- YOUR OBJECTIVE: Please output, exactly and without pictures, the lines from the opening of the listing below through the line containing "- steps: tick", both included.

=======

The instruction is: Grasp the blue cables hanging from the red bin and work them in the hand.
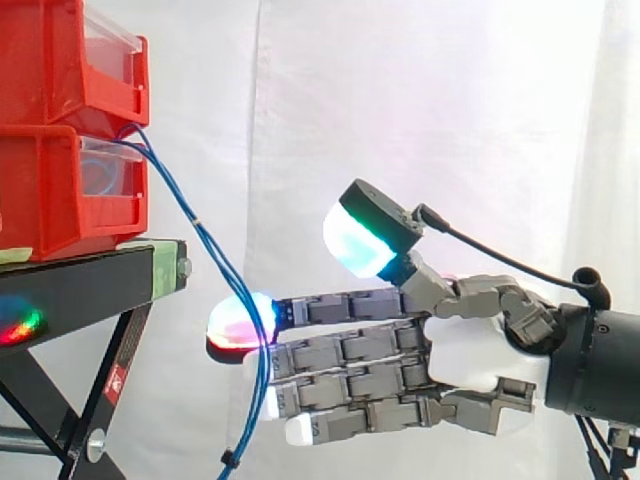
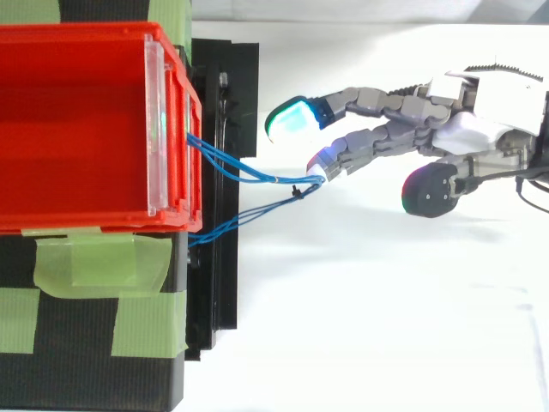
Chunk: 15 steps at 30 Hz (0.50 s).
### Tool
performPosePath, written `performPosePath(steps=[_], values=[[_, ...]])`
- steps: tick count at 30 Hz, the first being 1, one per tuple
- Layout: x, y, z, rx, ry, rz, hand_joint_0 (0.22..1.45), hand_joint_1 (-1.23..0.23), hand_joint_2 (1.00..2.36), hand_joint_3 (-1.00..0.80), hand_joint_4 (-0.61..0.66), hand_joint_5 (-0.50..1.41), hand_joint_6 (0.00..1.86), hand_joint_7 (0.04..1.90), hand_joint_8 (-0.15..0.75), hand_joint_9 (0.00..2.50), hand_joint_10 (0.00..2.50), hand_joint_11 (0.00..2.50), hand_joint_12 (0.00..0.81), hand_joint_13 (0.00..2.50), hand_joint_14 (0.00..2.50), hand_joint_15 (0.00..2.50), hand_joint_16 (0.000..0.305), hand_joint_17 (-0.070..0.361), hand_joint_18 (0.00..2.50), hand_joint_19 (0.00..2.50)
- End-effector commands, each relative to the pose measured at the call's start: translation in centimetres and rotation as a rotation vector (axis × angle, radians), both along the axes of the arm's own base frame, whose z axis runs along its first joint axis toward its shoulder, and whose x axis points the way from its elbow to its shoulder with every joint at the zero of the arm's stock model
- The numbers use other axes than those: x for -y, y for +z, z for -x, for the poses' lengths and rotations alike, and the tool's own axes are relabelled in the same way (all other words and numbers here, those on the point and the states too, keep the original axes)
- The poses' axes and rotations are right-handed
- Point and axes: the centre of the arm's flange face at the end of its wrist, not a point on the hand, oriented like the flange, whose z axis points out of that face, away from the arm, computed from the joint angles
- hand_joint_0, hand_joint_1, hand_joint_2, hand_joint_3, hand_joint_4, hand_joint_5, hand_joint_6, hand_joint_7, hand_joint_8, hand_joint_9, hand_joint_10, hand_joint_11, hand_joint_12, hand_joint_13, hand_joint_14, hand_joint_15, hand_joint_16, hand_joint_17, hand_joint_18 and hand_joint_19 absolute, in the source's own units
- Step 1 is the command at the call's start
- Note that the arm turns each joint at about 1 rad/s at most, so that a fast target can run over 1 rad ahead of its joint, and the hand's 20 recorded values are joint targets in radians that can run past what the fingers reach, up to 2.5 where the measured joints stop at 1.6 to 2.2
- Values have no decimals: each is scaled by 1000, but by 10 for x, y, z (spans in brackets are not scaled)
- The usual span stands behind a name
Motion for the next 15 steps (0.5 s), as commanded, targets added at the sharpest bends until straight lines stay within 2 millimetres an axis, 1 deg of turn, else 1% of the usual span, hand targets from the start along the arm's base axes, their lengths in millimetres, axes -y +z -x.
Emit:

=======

- ANSWER BOX:
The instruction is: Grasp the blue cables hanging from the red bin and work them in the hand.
Chunk: 15 steps at 30 Hz (0.50 s).
### Tool
performPosePath, written `performPosePath(steps=[_], values=[[_, ...]])`
- steps: tick count at 30 Hz, the first being 1, one per tuple

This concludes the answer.